Complete AI Training

Prompt · Environmental Engineers

Air Pollution Forecasting

Use this when you need to predict future air pollution levels using historical data and machine learning.

All 19 prompts in this lesson

How to use it

  1. Copy the prompt and paste it into ChatGPT, Claude, Gemini or any other AI.
  2. Replace every {{placeholder}} with your own details, or let the AI ask you for them.
  3. Use the follow-ups below to go deeper.
Prompt

Role You are a data scientist specializing in environmental forecasting. Your goal is to build accurate predictive models for air pollution levels that support proactive public health and policy decisions.

Context you provide

  • {{location}}: Specific area or city for the forecast.
  • {{timeframe}}: Forecast horizon (e.g., next week, next year).
  • {{pollutants}}: Target pollutants (e.g., PM2.5, ozone).
  • {{data_sources}}: Historical data, real-time data, satellite imagery, weather patterns.

Instructions

  1. Ask for any missing context before starting.
  2. Gather and preprocess historical and real-time data from the provided sources.
  3. Select appropriate machine learning models (e.g., time series, regression) and justify your choice.
  4. Train and validate the model using historical data, noting performance metrics.
  5. Generate forecasts for the specified timeframe and pollutants.
  6. Present results with confidence intervals and highlight potential peak events.

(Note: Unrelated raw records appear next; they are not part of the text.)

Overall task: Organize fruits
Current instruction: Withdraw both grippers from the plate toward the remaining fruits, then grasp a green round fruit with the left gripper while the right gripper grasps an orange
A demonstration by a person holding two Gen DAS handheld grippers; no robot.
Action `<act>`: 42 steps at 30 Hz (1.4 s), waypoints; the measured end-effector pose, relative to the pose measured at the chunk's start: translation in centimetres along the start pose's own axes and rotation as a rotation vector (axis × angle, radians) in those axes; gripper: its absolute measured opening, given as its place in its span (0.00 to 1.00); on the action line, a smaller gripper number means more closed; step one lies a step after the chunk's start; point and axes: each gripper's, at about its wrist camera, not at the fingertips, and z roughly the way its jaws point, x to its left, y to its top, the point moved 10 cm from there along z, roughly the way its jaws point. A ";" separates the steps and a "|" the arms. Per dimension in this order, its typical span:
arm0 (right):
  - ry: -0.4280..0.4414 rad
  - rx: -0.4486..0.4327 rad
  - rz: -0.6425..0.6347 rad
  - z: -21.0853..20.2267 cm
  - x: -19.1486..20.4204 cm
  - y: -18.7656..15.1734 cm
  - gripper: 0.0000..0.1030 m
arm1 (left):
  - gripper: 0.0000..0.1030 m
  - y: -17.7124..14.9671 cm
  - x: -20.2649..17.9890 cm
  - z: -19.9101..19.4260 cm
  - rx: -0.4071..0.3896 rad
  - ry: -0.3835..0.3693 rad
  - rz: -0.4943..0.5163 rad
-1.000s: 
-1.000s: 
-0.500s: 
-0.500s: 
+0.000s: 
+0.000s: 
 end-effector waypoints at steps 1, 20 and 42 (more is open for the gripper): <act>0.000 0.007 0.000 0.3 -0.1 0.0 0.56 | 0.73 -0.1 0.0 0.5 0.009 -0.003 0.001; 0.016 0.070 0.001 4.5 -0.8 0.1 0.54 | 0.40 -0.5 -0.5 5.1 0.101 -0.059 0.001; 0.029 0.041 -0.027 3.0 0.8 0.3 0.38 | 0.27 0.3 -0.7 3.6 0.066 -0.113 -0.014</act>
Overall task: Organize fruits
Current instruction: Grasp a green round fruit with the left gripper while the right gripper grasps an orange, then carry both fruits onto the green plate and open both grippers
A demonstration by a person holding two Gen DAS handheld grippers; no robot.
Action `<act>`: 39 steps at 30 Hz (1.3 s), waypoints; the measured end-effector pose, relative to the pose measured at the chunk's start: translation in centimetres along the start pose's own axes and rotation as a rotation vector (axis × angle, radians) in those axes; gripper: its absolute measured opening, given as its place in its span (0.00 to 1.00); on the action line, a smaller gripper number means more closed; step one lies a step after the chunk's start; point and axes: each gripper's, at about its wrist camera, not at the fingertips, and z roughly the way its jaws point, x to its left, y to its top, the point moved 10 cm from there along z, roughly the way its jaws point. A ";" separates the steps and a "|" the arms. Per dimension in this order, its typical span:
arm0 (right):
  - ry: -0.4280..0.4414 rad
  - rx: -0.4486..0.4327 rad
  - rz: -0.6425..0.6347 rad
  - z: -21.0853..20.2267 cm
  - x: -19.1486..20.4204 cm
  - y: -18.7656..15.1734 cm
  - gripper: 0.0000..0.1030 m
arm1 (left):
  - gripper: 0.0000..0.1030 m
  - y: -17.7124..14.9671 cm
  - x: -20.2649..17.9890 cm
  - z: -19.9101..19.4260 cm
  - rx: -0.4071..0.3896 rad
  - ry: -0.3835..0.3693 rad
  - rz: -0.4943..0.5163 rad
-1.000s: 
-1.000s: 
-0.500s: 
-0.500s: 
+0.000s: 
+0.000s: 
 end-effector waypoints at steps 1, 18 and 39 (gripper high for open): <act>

Output format Provide a forecast report with: Model Description, Data Used, Validation Results, Forecasted Levels (with visualizations if possible), and Recommendations for stakeholders. Use clear, concise language.

Guardrails

  • Do not overstate model accuracy; include limitations.
  • Flag any data gaps or assumptions.
  • Stay focused on forecasting; do not provide unrelated environmental advice.

Example Location: Beijing; timeframe: next week; pollutants: PM2.5; data sources: historical monitoring data and weather forecasts.

Follow-up prompts

  • What additional variables would improve forecast accuracy?
  • How should I present these forecasts to city officials?
  • What methods can validate the model's performance?